Grande nome do cinema português e um dos mais incensados diretores da atualidade, Manoel de Oliveira, 91 anos, é um cineasta astuto, cuja simplicidade artificiosa beira a maestria. Em A carta (La lettre, França/Portugal, 1999), em cartaz em São Paulo e no Rio de Janeiro a partir da sexta-feira 7, ele foi buscar inspiração numa obra literária do século XVII, A princesa de Clèves, da francesa Madame de La Fayette, trama clássica ambientada na corte de Francisco II. Com extrema ousadia e originalidade, Oliveira resolveu transferir a ação para a Paris contemporânea, criando uma história de amor misteriosa e fascinante.

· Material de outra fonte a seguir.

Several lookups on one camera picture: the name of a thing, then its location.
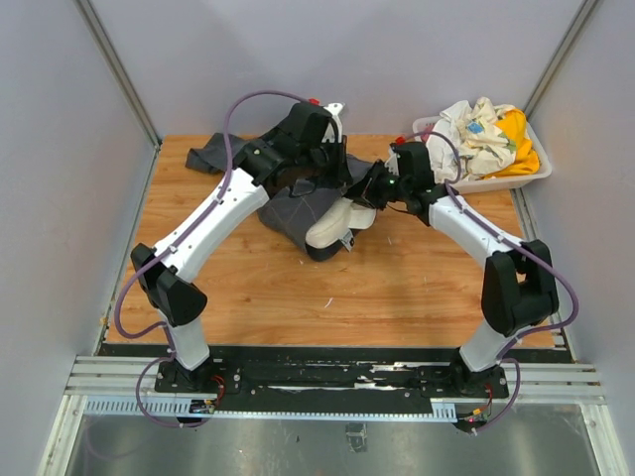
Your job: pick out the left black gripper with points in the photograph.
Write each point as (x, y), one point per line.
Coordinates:
(342, 173)

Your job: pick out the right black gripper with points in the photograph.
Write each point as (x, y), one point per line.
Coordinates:
(366, 189)

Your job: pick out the dark grey checked pillowcase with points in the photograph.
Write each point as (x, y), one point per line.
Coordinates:
(289, 216)

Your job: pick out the cream pillow with bear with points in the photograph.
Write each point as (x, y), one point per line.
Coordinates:
(337, 225)

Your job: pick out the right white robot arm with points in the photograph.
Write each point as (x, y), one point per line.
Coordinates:
(518, 291)

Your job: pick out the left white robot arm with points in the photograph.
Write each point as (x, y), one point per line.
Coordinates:
(167, 270)

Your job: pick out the crumpled patterned white cloth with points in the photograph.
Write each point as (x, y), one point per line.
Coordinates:
(466, 144)

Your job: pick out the yellow cloth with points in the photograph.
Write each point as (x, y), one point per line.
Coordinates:
(526, 161)

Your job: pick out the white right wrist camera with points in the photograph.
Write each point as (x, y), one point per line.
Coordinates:
(392, 164)

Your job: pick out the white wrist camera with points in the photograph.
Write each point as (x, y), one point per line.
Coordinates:
(392, 164)
(336, 109)

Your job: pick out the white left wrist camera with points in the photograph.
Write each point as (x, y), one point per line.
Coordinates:
(336, 109)

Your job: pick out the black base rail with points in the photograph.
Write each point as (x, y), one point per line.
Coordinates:
(352, 380)

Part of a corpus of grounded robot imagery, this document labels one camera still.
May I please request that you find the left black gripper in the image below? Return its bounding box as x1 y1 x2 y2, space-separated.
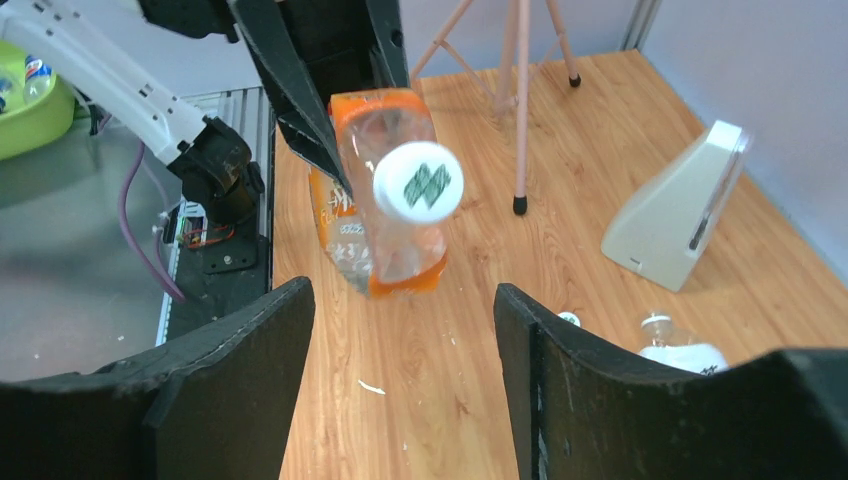
228 0 410 193

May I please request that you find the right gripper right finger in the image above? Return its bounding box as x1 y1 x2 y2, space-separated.
493 283 847 479

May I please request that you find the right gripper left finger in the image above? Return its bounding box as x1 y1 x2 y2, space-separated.
1 276 316 479

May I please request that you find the white bottle cap green print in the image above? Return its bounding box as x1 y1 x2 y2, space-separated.
372 141 465 225

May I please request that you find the orange label plastic bottle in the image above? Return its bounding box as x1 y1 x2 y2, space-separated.
308 88 450 298

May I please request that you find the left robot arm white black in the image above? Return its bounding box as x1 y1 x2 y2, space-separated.
1 1 410 225

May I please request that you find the white green label bottle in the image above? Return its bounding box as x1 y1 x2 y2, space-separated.
638 312 729 376

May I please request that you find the small white bottle cap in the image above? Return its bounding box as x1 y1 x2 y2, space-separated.
558 311 581 327

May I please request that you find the pink music stand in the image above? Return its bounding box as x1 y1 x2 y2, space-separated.
409 0 541 216

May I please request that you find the beige metronome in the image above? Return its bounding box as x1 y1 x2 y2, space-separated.
601 120 751 292

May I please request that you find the green plastic basin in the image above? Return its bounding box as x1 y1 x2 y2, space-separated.
1 41 76 160

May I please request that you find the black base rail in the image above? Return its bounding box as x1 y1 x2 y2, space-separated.
155 200 272 346

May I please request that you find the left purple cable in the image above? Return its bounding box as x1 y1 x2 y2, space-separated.
117 142 188 305

Transformando a realeza do passado em ricos parisienses de hoje, Manoel de Oliveira acompanha os conflitos da sensível Mme. de Clèves (Chiara Mastroianni), uma jovem virtuosa – para não dizer casta – que se casa com um médico extremamente sensato. Quis o destino, porém, que ela se apaixonasse por um sedutor astro da música pop, a cujo amor renuncia. O amado é vivido pelo cantor português de rock Pedro Abrunhosa, que interpreta a si próprio. Exato em todas as escolhas, além de manter o tom anacrônico dos diálogos originais, Oliveira mergulha seus personagens em dilemas morais aparentemente ultrapassados, que saltam aos olhos diante da permissividade atual. O mais interessante, contudo, é que as atitudes nobres dos protagonistas podem soar antiquadas, mas nunca falsas ou absurdas.